Segundo fontes do governo, Lula pretende obter uma “foto da vitória” com as principais autoridades da União Europeia na véspera da assinatura do tratado. A estratégia também busca evitar a divisão de espaço político com o presidente da Argentina, Javier Milei, com quem Lula mantém uma relação protocolar e distante.
O encontro ocorrerá no Palácio do Itamaraty, no Rio de Janeiro, onde Lula e os líderes europeus farão uma declaração conjunta destinada a sinalizar que o governo brasileiro foi o principal articulador político do acordo. Para a diplomacia brasileira, essa reunião terá peso superior ao da cerimônia oficial de sábado, embora esta conte com a presença dos presidentes do Paraguai, da Argentina e do Uruguai, além de Ursula von der Leyen e António Costa.

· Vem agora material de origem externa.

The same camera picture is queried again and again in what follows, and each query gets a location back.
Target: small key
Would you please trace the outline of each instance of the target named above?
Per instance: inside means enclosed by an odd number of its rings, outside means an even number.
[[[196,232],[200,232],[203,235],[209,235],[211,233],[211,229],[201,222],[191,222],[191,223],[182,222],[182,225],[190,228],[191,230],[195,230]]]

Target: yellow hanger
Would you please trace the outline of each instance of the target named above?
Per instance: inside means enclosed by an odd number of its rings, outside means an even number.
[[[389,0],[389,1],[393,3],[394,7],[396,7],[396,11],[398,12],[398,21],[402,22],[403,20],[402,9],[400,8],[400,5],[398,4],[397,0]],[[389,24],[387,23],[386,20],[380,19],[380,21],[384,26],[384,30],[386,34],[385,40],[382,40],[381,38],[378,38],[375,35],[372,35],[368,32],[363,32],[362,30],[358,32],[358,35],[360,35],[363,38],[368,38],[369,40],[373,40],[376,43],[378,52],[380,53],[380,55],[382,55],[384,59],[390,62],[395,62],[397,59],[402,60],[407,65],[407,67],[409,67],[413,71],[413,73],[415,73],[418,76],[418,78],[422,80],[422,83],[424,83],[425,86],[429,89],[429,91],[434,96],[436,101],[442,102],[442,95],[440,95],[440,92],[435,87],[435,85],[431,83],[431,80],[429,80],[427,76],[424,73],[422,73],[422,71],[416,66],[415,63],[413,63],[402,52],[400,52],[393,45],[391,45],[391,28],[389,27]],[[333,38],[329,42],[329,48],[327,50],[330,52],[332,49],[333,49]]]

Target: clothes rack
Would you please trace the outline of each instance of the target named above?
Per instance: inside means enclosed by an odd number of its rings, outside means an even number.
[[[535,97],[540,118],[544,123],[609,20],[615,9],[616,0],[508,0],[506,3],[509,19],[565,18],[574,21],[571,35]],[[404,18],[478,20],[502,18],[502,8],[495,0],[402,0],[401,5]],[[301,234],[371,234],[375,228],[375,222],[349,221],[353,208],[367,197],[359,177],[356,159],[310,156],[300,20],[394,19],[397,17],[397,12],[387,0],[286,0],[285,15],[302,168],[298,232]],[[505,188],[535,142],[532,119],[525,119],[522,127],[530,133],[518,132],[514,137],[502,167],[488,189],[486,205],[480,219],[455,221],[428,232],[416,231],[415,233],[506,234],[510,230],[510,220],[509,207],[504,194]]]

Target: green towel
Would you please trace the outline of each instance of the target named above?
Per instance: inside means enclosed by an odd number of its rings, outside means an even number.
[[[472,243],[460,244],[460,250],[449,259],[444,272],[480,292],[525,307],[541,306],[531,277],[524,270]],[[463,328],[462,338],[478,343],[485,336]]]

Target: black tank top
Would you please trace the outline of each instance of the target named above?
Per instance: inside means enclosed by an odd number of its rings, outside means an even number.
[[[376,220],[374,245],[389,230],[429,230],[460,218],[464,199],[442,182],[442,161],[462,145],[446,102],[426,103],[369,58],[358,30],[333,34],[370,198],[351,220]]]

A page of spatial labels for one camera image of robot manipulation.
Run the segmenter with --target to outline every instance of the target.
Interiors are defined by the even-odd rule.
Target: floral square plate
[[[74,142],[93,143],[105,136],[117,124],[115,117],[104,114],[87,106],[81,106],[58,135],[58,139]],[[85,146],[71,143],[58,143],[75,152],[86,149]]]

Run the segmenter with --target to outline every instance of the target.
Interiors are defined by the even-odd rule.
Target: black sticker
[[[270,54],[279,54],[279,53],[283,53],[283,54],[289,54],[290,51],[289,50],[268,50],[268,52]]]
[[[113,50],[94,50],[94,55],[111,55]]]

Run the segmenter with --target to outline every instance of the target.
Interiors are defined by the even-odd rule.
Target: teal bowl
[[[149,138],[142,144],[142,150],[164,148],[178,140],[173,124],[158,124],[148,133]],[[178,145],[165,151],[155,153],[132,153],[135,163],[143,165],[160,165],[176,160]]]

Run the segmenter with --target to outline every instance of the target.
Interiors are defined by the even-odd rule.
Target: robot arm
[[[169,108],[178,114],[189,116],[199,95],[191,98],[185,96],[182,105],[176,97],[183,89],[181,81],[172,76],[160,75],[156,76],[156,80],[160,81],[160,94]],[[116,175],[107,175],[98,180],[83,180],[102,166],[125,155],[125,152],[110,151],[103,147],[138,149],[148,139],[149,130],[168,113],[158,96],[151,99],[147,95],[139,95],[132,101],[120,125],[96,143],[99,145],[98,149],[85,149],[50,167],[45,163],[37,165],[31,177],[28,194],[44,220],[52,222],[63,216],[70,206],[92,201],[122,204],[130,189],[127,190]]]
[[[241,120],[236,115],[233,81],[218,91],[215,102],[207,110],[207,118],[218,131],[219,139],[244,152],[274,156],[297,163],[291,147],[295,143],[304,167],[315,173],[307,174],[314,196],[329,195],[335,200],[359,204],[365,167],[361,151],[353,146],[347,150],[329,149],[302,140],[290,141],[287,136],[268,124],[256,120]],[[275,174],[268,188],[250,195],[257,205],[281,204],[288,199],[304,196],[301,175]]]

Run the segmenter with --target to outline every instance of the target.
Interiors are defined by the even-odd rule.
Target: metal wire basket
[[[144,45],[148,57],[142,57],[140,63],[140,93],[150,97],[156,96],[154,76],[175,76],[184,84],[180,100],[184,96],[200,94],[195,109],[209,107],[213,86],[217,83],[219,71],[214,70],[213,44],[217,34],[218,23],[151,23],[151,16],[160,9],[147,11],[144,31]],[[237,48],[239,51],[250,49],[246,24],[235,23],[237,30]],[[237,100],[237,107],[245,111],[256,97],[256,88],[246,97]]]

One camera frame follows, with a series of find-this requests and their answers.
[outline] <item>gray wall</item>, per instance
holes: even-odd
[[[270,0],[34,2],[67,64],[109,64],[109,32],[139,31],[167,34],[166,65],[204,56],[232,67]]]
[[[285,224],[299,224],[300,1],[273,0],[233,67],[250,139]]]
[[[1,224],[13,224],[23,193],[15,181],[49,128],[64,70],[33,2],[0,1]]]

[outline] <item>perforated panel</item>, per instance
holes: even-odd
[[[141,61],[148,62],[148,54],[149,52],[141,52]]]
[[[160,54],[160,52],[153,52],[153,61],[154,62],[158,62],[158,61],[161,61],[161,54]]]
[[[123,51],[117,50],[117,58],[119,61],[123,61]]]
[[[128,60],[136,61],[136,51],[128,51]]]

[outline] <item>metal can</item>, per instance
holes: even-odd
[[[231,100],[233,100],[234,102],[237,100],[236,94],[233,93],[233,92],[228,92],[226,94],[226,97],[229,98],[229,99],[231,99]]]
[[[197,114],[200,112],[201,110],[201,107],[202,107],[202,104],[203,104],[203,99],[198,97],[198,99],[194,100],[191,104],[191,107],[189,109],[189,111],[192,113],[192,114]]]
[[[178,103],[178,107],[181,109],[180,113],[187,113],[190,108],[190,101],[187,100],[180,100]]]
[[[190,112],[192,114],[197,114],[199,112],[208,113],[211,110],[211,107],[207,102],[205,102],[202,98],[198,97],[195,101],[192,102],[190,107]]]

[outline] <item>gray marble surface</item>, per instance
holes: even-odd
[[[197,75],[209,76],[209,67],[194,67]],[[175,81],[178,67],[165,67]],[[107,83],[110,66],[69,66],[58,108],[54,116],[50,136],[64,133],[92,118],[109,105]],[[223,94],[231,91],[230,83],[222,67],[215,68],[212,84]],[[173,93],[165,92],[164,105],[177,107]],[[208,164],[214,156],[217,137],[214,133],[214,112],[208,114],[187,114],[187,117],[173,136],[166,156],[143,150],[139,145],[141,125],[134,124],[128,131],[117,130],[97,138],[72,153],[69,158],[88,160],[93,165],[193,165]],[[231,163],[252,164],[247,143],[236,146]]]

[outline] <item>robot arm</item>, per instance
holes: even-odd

Enquanto os chefes de Estado dos demais países do Mercosul confirmaram presença em Assunção, o Brasil será representado apenas pelo ministro das Relações Exteriores, Mauro Vieira. Internamente, o governo minimiza a ausência de Lula e critica o que classifica como “movimento político” do Paraguai, governado por Santiago Peña, de direita. Segundo autoridades brasileiras, o governo paraguaio tentou elevar, de última hora, o nível do encontro para chefes de Estado, enquanto o Itamaraty avalia que a assinatura do acordo deveria ser competência dos chanceleres.
A viabilização do acordo no âmbito europeu envolveu uma articulação direta entre Lula e a primeira-ministra da Itália, Giorgia Meloni. De acordo com fontes do governo, em uma ligação no fim de 2025, pouco antes da Cúpula de Foz do Iguaçu, Meloni relatou a Lula viver um “embaraço político” com agricultores italianos e pediu paciência ao presidente brasileiro.
O pedido de adiamento feito pela líder italiana permitiu que a Itália se alinhasse à Alemanha e à Espanha, isolando a resistência da França, liderada pelo presidente Emmanuel Macron, e garantindo que o texto chegasse pronto para assinatura nesta semana.
ADIAMENTO E APROVAÇÃO
Inicialmente previsto para 20 de dezembro, ainda durante a presidência brasileira do Mercosul, o acordo acabou sendo adiado e só teve seu texto aprovado pela União Europeia em janeiro deste ano, abrindo caminho para a assinatura no Paraguai. Apesar do avanço, permanece forte a oposição de agricultores europeus, especialmente na França, que temem prejuízos com a maior entrada de produtos agrícolas do Mercosul.
Após a assinatura, o tratado ainda precisará ser analisado e aprovado pelo Parlamento Europeu e, dependendo da interpretação jurídica, por parlamentos nacionais. No Mercosul, cada país também deverá aprovar o texto em seus respectivos Congressos, para que o acordo produza efeitos legais.